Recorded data
----------

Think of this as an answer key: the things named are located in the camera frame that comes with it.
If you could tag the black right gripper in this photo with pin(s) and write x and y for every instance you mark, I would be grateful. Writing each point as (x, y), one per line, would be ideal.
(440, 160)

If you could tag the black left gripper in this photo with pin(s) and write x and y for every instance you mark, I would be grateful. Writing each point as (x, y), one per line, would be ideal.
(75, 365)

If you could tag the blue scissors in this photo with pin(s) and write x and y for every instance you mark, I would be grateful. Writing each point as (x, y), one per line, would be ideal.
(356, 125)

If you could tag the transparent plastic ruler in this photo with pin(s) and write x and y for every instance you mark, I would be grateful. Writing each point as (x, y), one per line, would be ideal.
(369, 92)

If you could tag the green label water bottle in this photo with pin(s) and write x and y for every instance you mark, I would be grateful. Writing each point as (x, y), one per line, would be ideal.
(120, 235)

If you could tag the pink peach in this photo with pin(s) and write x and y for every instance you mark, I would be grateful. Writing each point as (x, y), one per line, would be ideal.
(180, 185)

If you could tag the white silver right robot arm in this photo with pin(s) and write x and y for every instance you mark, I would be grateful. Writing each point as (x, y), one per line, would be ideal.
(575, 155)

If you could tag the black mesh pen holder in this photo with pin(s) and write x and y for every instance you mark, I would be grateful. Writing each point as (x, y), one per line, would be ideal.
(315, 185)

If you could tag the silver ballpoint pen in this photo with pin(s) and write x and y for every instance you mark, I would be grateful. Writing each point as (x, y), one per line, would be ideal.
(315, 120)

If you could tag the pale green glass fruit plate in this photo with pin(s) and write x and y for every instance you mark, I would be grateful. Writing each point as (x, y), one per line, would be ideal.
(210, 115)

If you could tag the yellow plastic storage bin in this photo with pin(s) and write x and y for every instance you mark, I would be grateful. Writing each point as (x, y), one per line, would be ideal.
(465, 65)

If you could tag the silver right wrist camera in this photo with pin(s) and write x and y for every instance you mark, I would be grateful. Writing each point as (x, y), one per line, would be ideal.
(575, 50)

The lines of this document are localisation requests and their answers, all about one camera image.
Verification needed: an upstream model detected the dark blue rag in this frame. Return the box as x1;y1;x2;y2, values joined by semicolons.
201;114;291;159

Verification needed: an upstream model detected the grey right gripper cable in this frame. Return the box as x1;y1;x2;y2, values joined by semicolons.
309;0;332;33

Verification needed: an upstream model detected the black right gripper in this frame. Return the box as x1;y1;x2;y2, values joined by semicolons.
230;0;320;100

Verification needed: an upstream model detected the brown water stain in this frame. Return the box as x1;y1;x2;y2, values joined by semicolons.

----------

Would you return the full set of entries, unchanged in every detail?

Think of this as an answer key: the things named are located in the camera frame that comes with it.
If you could tag the black right gripper in this photo with pin(s) and write x and y for every instance you mark, I would be grateful. Writing each point as (x, y), one per line, would be ideal.
(440, 160)

If you could tag the black left gripper in this photo with pin(s) and write x and y for every instance you mark, I would be grateful. Writing each point as (x, y), one per line, would be ideal.
(75, 365)

If you could tag the blue scissors in this photo with pin(s) and write x and y for every instance you mark, I would be grateful. Writing each point as (x, y), one per line, would be ideal.
(356, 125)

If you could tag the transparent plastic ruler in this photo with pin(s) and write x and y for every instance you mark, I would be grateful. Writing each point as (x, y), one per line, would be ideal.
(369, 92)

If you could tag the green label water bottle in this photo with pin(s) and write x and y for every instance you mark, I would be grateful. Writing each point as (x, y), one per line, would be ideal.
(120, 235)

If you could tag the pink peach in this photo with pin(s) and write x and y for every instance you mark, I would be grateful. Writing each point as (x, y), one per line, would be ideal.
(180, 185)

If you could tag the white silver right robot arm in this photo with pin(s) and write x and y for every instance you mark, I would be grateful. Writing each point as (x, y), one per line, would be ideal.
(575, 155)

If you could tag the black mesh pen holder in this photo with pin(s) and write x and y for every instance you mark, I would be grateful. Writing each point as (x, y), one per line, would be ideal.
(315, 185)

If you could tag the silver ballpoint pen in this photo with pin(s) and write x and y for every instance you mark, I would be grateful. Writing each point as (x, y), one per line, would be ideal.
(315, 120)

If you could tag the pale green glass fruit plate in this photo with pin(s) and write x and y for every instance you mark, I would be grateful. Writing each point as (x, y), one per line, would be ideal.
(210, 115)

If you could tag the yellow plastic storage bin in this photo with pin(s) and write x and y for every instance you mark, I would be grateful. Writing each point as (x, y), one per line, would be ideal.
(465, 65)

If you could tag the silver right wrist camera in this photo with pin(s) and write x and y for every instance you mark, I would be grateful. Writing each point as (x, y), one per line, would be ideal.
(575, 50)

The lines of this document are localisation requests and their answers, all about one camera image.
Verification needed: an upstream model detected the dark blue rag in this frame. Return the box as x1;y1;x2;y2, values joined by semicolons.
201;114;291;159

Verification needed: an upstream model detected the grey right gripper cable in this frame. Return the box as x1;y1;x2;y2, values joined by semicolons.
309;0;332;33

Verification needed: an upstream model detected the black right gripper in this frame. Return the box as x1;y1;x2;y2, values joined by semicolons.
230;0;320;100

Verification needed: an upstream model detected the brown water stain in this frame. Return the box as x1;y1;x2;y2, values joined by semicolons.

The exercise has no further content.